• **SOURCE DATA**

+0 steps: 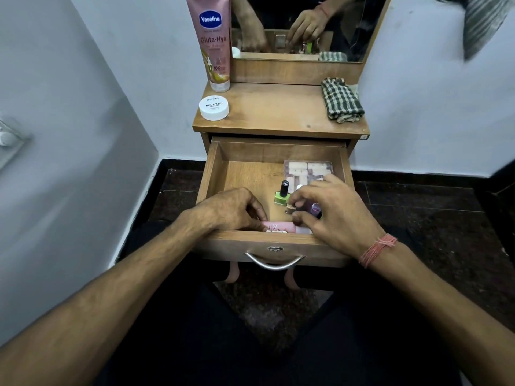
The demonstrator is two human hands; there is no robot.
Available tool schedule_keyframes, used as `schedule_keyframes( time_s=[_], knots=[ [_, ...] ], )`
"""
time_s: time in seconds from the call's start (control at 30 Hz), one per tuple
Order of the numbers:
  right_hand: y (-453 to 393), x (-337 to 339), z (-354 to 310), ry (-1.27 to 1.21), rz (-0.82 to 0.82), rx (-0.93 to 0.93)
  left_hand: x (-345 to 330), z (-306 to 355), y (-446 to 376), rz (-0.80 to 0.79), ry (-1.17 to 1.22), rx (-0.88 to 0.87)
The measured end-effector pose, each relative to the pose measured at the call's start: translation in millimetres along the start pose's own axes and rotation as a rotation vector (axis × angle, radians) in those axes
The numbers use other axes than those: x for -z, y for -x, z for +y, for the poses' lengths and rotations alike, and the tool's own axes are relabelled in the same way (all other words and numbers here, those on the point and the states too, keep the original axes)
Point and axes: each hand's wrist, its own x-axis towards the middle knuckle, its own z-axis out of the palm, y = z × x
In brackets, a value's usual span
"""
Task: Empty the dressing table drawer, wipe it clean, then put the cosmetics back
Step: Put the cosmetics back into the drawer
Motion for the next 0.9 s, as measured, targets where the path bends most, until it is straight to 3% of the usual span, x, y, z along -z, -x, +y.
schedule_keyframes(
  time_s=[0.13, 0.23, 0.43, 0.5, 0.73, 0.9],
  knots=[
    [-13, -7, -5, -0.043, 0.030, -0.006, 12, 5, 5, 0.036, -0.030, 0.029],
    [-29, -8, -14, -0.097, 0.080, 0.011, 35, 4, 11, 0.179, 0.133, 0.012],
    [-92, -9, -41, -0.136, 0.160, -0.001, 96, -11, 16, 0.812, 0.542, 0.024],
    [-120, -10, -49, -0.201, 0.141, -0.046, 111, -18, 9, 0.936, 0.638, 0.057],
    [-214, -18, -60, -0.564, 0.013, -0.322, 135, -28, -19, 0.856, 0.597, 0.182],
    [-229, -28, -60, -0.588, 0.030, -0.397, 126, -29, -20, 0.879, 0.566, 0.170]
  ],
)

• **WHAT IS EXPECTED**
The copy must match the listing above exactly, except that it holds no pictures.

• **SOLUTION TO THE EXERCISE**
+0 steps: 
The demonstrator is two human hands; there is no robot.
Available tool schedule_keyframes, used as `schedule_keyframes( time_s=[_], knots=[ [_, ...] ], )`
"""
time_s: time in seconds from the call's start (control at 30 Hz), one per tuple
Order of the numbers:
  right_hand: y (-453 to 393), x (-337 to 339), z (-354 to 310), ry (-1.27 to 1.21), rz (-0.82 to 0.82), rx (-0.93 to 0.93)
  left_hand: x (-345 to 330), z (-306 to 355), y (-446 to 376), rz (-0.80 to 0.79), ry (-1.17 to 1.22), rx (-0.88 to 0.87)
The measured end-effector pose, each relative to the pose measured at the call's start: translation in millimetres along the start pose's own axes and rotation as a rotation vector (axis × angle, radians) in those axes
The numbers use other axes than those: x for -z, y for -x, z for +y, for the poses' lengths and rotations alike, and the tool's own axes are relabelled in the same way (all other words and numbers here, those on the point and the states too, keep the original axes)
Point and axes: each hand's wrist, its own x-axis towards the middle knuckle, its own z-axis out of the palm, y = z × x
In brackets, a value's usual span
"""
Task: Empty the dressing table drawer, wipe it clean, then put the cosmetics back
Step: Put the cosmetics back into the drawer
Motion for the next 0.9 s, as measured, targets where the path bends most, until it is straight to 3% of the usual span, x, y, z along -z, -x, +y.
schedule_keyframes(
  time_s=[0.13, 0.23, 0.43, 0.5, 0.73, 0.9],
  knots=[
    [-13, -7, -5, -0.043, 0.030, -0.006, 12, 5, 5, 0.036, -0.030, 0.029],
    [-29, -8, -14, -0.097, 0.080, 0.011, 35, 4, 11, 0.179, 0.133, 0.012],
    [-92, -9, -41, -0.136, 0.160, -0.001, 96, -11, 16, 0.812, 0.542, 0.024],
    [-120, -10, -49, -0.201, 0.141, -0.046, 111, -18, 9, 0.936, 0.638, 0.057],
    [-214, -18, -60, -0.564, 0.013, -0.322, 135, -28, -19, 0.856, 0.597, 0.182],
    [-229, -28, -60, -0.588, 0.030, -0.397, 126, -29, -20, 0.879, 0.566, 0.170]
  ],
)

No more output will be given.